Study on the wear mechanism of high-entropy alloy coated tools and grain evolution in micro-cutting of TC4 titanium alloy

Abstract

This study investigates the wear mechanisms and grain refinement patterns of CoCrFeNiAlX series high-entropy alloy-coated tools during the micro-cutting of TC4 titanium alloy. Three coatings were selected: CoCrFeNiAl (Al1), CoCrFeNiAl0.6 (Al0.6), and CoCrFeNi (Al0). Using DEFORM-3D for three-dimensional cutting simulations, the effects of coating type and thickness on tool wear and grain refinement in the cutting deformation zone were analyzed. Results show that at a coating thickness of 10 μm, all types of coated tools exhibited minimal wear depth. Al0.6 coating was significantly affected by thickness, with wear depth increasing by up to 10 %. Dual-layer coatings performed better in reducing wear and maintained good wear resistance even at higher thicknesses, whereas single-layer coatings showed a marked increase in wear depth and rate with increased thickness.

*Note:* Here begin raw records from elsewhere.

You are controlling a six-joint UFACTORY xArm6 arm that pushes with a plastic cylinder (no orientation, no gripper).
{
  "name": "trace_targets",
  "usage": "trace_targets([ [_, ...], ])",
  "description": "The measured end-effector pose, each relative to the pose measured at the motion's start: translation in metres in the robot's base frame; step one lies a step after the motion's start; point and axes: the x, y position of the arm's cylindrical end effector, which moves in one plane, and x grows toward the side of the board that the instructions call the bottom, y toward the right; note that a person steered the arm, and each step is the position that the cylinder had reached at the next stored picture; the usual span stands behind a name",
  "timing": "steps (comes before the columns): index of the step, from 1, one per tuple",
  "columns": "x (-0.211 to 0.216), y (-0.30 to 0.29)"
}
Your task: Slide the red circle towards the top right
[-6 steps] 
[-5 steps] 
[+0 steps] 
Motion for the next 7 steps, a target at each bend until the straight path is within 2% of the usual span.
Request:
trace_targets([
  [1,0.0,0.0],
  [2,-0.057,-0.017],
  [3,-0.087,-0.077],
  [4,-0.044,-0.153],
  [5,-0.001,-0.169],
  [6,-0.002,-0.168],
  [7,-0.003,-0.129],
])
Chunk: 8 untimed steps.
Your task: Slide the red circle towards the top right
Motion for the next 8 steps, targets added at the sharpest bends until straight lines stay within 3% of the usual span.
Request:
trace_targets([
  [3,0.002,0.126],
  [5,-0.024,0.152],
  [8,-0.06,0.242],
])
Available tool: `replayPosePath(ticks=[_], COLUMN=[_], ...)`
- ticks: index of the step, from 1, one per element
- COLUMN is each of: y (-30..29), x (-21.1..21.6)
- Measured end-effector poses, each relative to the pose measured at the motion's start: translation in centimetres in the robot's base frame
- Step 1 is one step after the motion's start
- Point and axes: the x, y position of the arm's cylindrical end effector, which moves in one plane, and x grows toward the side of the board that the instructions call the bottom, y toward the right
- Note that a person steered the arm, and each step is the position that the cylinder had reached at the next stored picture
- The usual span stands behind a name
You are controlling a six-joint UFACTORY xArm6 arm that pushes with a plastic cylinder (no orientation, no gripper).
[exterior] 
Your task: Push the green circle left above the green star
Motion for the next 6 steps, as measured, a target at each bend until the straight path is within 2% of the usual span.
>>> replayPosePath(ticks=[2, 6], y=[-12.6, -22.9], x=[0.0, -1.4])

As coating thickness increased, the number of dynamic recrystallization (DRX) grains at location P2 decreased for single-layer coated tools. Dual-layer coated tools showed stable DRX numbers, fluctuating between 400 and 600 at P2. Compared to single-layer coatings, dual-layer coatings exhibited higher DRX grain counts across all cutting deformation zones, especially in the third deformation zone, demonstrating superior mechanical properties and recrystallization effects. Dual-layer coated tools also displayed good stability with minimal grain size variation, with Al1 as the inner layer contributing to more stable grain sizes. The Al0.6+Al1 coating experienced significant grain size growth in the third deformation zone due to stress concentration.